To be more specific, we’ll examine different merging scenarios, including maps that have duplicate entries.
2. Initialization
To start, we’ll define two Map instances:
private static Map<String, Employee> map1 = new HashMap<>();
private static Map<String, Employee> map2 = new HashMap<>();The Employee class looks like this:
public class Employee {
private Long id;
private String name;
// constructor, getters, setters
}Then we can push some data into the Map instances:
Employee employee1 = new Employee(1L, "Henry");
map1.put(employee1.getName(), employee1);
Employee employee2 = new Employee(22L, "Annie");
map1.put(employee2.getName(), employee2);
Employee employee3 = new Employee(8L, "John");
map1.put(employee3.getName(), employee3);
Employee employee4 = new Employee(2L, "George");
map2.put(employee4.getName(), employee4);
Employee employee5 = new Employee(3L, "Henry");
map2.put(employee5.getName(), employee5);Note that we have identical keys for the employee1 and employee5 entries in our maps, which we’ll use later.
3. Map.merge()
Java 8 adds a new merge() function into the java.util.Map interface.

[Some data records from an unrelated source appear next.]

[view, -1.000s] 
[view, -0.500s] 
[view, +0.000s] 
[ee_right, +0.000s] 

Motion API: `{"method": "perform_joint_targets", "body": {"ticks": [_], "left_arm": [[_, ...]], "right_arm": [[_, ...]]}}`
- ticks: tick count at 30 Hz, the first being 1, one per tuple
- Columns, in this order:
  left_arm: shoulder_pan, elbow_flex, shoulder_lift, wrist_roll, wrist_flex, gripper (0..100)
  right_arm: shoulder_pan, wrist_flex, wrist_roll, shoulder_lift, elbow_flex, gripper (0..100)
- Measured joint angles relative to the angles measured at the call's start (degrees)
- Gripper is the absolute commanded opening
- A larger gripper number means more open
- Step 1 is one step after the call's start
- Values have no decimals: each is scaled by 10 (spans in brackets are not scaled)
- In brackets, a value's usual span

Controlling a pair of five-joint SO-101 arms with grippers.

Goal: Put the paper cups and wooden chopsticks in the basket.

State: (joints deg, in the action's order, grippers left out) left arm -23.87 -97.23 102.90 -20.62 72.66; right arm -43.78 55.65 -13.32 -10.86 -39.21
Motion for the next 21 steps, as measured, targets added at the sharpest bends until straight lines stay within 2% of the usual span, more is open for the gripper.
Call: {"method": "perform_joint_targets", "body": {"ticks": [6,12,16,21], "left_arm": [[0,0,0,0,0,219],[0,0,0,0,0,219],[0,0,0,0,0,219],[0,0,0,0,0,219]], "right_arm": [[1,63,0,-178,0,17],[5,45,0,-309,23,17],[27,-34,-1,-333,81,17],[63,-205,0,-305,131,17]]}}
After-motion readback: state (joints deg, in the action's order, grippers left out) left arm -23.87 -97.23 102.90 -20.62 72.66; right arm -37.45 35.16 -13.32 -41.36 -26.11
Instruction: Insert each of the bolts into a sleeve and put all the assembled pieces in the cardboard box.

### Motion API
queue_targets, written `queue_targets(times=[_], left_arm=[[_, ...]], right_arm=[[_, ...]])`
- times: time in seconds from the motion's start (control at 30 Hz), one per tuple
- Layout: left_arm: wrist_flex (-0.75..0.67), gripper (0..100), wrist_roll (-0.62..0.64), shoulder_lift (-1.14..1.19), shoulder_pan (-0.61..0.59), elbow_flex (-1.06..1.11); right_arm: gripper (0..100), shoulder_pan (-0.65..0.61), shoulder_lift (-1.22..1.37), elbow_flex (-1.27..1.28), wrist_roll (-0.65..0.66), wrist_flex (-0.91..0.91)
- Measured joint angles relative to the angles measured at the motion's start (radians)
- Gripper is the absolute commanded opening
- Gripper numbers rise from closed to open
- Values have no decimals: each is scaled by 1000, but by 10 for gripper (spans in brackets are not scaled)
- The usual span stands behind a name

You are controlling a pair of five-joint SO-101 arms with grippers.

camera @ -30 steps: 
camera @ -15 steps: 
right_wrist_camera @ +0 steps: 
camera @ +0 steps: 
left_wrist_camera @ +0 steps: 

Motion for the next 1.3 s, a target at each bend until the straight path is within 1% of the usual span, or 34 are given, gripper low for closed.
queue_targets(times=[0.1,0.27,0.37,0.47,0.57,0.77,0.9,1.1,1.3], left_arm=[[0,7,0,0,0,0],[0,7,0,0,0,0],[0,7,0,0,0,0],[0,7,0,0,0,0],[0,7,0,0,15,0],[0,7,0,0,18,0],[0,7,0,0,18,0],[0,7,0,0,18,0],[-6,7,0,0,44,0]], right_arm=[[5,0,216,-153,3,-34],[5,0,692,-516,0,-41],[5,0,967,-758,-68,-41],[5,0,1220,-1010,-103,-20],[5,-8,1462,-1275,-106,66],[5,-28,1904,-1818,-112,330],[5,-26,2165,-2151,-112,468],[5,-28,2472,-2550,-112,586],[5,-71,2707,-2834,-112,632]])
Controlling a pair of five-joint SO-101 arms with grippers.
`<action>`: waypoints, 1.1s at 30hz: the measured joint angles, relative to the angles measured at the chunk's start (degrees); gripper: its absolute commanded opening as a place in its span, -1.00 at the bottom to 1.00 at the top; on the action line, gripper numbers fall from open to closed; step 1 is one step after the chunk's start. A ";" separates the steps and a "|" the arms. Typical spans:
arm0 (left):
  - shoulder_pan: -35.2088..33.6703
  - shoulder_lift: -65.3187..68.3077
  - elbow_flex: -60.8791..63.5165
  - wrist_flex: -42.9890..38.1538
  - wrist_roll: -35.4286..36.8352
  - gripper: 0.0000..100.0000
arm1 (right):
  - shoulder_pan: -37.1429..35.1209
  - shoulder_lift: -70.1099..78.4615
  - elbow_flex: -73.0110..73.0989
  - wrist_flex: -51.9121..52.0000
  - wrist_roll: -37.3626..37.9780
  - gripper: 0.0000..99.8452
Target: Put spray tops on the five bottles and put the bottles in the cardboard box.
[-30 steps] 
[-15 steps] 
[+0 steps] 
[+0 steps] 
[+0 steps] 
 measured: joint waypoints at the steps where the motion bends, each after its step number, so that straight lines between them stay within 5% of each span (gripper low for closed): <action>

The merge() function works as follows; if the specified key isn’t already associated with a value, or the value is null, it associates the key with the given value.
Otherwise, it replaces the value with the results of the given remapping function. If the result of the remapping function is null, it removes the result.
First, we’ll construct a new HashMap by copying all the entries from the map1:
Map<String, Employee> map3 = new HashMap<>(map1);Next, we’ll introduce the merge() function, along with a merging rule:
map3.merge(key, value, (v1, v2) -> new Employee(v1.getId(),v2.getName())Finally, we’ll iterate over the map2 and merge the entries into map3:
map2.forEach(
(key, value) -> map3.merge(key, value, (v1, v2) -> new Employee(v1.getId(),v2.getName())));Let’s run the program and print the content of map3:
John=Employee{id=8, name='John'}
Annie=Employee{id=22, name='Annie'}
George=Employee{id=2, name='George'}
Henry=Employee{id=1, name='Henry'}As a result, our combined Map has all the elements of the previous HashMap entries. Entries with duplicate keys have been merged into one entry.
Also, we can see that the Employee object of the last entry has the id from map1, and the value is picked from map2.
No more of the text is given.